Extracted data entries:
[Start of section]
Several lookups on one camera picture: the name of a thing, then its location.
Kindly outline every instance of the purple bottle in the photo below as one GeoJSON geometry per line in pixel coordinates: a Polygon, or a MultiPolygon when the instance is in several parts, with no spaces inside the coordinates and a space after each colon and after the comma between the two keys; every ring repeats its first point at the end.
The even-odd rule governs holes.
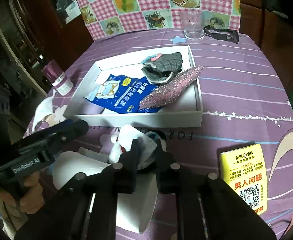
{"type": "Polygon", "coordinates": [[[42,68],[42,72],[62,96],[66,96],[71,92],[73,83],[69,80],[54,59],[42,68]]]}

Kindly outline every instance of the blue snack bag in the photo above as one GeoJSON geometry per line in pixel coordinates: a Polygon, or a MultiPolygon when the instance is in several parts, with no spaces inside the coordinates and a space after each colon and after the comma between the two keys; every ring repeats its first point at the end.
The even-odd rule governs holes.
{"type": "Polygon", "coordinates": [[[150,84],[146,77],[138,79],[124,75],[110,75],[107,81],[88,94],[85,99],[118,114],[156,113],[161,107],[139,110],[140,101],[155,88],[157,86],[150,84]]]}

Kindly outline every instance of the yellow flyer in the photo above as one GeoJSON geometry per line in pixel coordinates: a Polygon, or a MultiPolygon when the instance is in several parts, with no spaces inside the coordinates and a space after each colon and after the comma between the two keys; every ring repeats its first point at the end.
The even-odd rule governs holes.
{"type": "Polygon", "coordinates": [[[260,144],[220,154],[222,178],[257,213],[267,209],[267,178],[260,144]]]}

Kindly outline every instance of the cardboard box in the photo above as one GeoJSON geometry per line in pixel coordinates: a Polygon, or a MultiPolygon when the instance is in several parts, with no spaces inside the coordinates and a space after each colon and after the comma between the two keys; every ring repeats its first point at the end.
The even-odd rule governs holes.
{"type": "Polygon", "coordinates": [[[195,66],[190,46],[146,49],[96,61],[74,92],[64,116],[75,116],[92,126],[121,127],[128,123],[135,127],[200,127],[203,106],[199,79],[189,86],[178,100],[157,113],[118,114],[104,109],[101,114],[91,114],[90,107],[94,109],[95,105],[84,99],[95,86],[104,83],[110,74],[142,78],[142,60],[149,55],[174,52],[180,52],[182,55],[182,71],[195,66]]]}

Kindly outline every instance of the purple tablecloth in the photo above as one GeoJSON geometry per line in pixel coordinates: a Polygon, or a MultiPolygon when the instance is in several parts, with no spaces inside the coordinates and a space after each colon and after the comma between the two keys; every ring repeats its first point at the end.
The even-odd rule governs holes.
{"type": "MultiPolygon", "coordinates": [[[[207,174],[218,172],[218,153],[224,149],[241,147],[248,142],[260,143],[269,178],[279,142],[293,131],[292,108],[275,70],[246,35],[239,35],[239,44],[209,37],[172,44],[169,39],[175,36],[183,37],[183,32],[180,29],[150,30],[96,42],[66,74],[78,86],[96,60],[143,49],[189,45],[196,65],[206,66],[200,75],[205,114],[201,128],[162,129],[168,138],[168,150],[175,155],[177,162],[197,173],[207,174]]],[[[70,97],[57,93],[53,108],[67,105],[69,100],[70,97]]],[[[117,128],[90,127],[85,136],[68,145],[68,150],[78,151],[83,146],[109,153],[112,147],[109,134],[117,131],[117,128]]],[[[261,217],[280,238],[292,214],[293,149],[277,164],[268,185],[268,209],[261,217]]],[[[175,232],[174,196],[159,195],[147,230],[139,235],[117,228],[117,239],[169,240],[175,232]]]]}
[End of section]
### Task instructions
What is needed is an exact repeat of the records, with every picture left out.

### Answer to the exercise
Several lookups on one camera picture: the name of a thing, then its location.
Kindly outline every instance of the purple bottle in the photo below as one GeoJSON geometry per line in pixel coordinates: a Polygon, or a MultiPolygon when the instance is in several parts, with no spaces inside the coordinates and a space after each colon and after the comma between the two keys; every ring repeats its first point at the end.
The even-odd rule governs holes.
{"type": "Polygon", "coordinates": [[[42,68],[42,72],[62,96],[66,96],[71,92],[73,83],[69,80],[54,59],[42,68]]]}

Kindly outline every instance of the blue snack bag in the photo above as one GeoJSON geometry per line in pixel coordinates: a Polygon, or a MultiPolygon when the instance is in several parts, with no spaces inside the coordinates and a space after each colon and after the comma between the two keys; every ring repeats its first point at the end.
The even-odd rule governs holes.
{"type": "Polygon", "coordinates": [[[150,84],[146,77],[138,79],[124,75],[110,75],[107,81],[88,94],[85,99],[118,114],[156,113],[161,107],[139,110],[140,101],[155,88],[157,86],[150,84]]]}

Kindly outline every instance of the yellow flyer in the photo above as one GeoJSON geometry per line in pixel coordinates: a Polygon, or a MultiPolygon when the instance is in several parts, with no spaces inside the coordinates and a space after each colon and after the comma between the two keys; every ring repeats its first point at the end.
The even-odd rule governs holes.
{"type": "Polygon", "coordinates": [[[260,144],[220,154],[222,178],[257,213],[267,209],[267,178],[260,144]]]}

Kindly outline every instance of the cardboard box in the photo above as one GeoJSON geometry per line in pixel coordinates: a Polygon, or a MultiPolygon when the instance is in several parts, with no spaces inside the coordinates and a space after each colon and after the comma between the two keys; every ring repeats its first point at the end.
The even-odd rule governs holes.
{"type": "Polygon", "coordinates": [[[195,66],[190,46],[146,49],[96,61],[74,92],[64,116],[75,116],[92,126],[121,127],[128,123],[135,127],[200,127],[203,106],[199,79],[189,86],[178,100],[157,113],[118,114],[104,109],[101,114],[91,114],[90,107],[94,109],[95,105],[84,99],[95,86],[104,83],[110,74],[142,78],[142,60],[149,55],[174,52],[180,52],[182,55],[182,71],[195,66]]]}

Kindly outline every instance of the purple tablecloth in the photo above as one GeoJSON geometry per line in pixel coordinates: a Polygon, or a MultiPolygon when the instance is in several parts, with no spaces inside the coordinates and a space after each colon and after the comma between the two keys; every ring repeats its first point at the end.
The even-odd rule governs holes.
{"type": "MultiPolygon", "coordinates": [[[[207,174],[218,172],[218,153],[224,149],[241,147],[248,142],[260,143],[269,178],[279,142],[293,131],[292,108],[275,70],[246,35],[239,35],[239,44],[209,37],[172,44],[169,39],[175,36],[183,37],[183,32],[180,29],[150,30],[96,42],[66,74],[78,86],[96,60],[143,49],[189,45],[196,65],[206,66],[200,75],[205,114],[201,128],[162,129],[168,138],[168,150],[175,155],[177,162],[197,173],[207,174]]],[[[70,97],[57,93],[53,108],[67,105],[69,100],[70,97]]],[[[117,128],[90,127],[85,136],[68,145],[68,150],[78,151],[83,146],[109,153],[112,147],[109,134],[117,131],[117,128]]],[[[261,217],[280,238],[292,214],[293,149],[277,164],[268,185],[268,209],[261,217]]],[[[175,232],[174,196],[159,195],[147,230],[139,235],[117,228],[117,239],[169,240],[175,232]]]]}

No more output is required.